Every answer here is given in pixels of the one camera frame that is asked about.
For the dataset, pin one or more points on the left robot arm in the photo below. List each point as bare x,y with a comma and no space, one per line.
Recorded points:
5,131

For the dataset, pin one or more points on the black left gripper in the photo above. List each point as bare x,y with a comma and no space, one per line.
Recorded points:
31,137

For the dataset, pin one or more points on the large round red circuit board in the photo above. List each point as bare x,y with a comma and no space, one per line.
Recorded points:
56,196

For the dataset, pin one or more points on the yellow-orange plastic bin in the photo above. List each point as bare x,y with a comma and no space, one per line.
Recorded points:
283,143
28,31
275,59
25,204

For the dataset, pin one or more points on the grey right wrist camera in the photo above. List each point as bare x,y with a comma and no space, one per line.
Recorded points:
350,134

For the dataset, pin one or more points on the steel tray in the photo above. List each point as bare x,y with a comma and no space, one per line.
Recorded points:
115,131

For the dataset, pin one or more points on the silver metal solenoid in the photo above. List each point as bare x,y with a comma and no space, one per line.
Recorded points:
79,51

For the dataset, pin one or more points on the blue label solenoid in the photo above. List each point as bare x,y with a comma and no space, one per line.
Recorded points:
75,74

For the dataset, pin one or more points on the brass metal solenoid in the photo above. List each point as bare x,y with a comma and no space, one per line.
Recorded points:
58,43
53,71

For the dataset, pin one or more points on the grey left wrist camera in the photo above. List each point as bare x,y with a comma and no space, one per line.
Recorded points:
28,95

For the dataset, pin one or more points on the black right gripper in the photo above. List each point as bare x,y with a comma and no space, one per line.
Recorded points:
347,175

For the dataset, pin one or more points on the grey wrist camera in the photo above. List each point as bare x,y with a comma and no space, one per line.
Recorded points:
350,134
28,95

◆ YOUR INSTRUCTIONS: All that is wanted is a faithful reproduction of the line above with "For the dataset, pin one or more points on the steel", the line with "the black right", and every line in between.

◆ OUTPUT OF THE TASK:
For the dataset, pin one or more points on the steel tray in the photo above. List each point as bare x,y with a comma and no space, one per line.
Recorded points:
115,131

For the dataset, pin one or more points on the silver metal solenoid in the photo above. List each point as bare x,y with a comma and no space, one per line.
Recorded points:
79,51

For the dataset, pin one or more points on the blue label solenoid in the photo above. List each point as bare x,y with a comma and no space, one per line.
Recorded points:
75,74

For the dataset, pin one or more points on the brass metal solenoid in the photo above. List each point as bare x,y with a comma and no space, one per line.
Recorded points:
58,43
53,71

For the dataset, pin one or more points on the grey left wrist camera in the photo above. List each point as bare x,y with a comma and no space, one per line.
Recorded points:
28,95

For the dataset, pin one or more points on the black right gripper in the photo above. List each point as bare x,y with a comma and no space, one per line.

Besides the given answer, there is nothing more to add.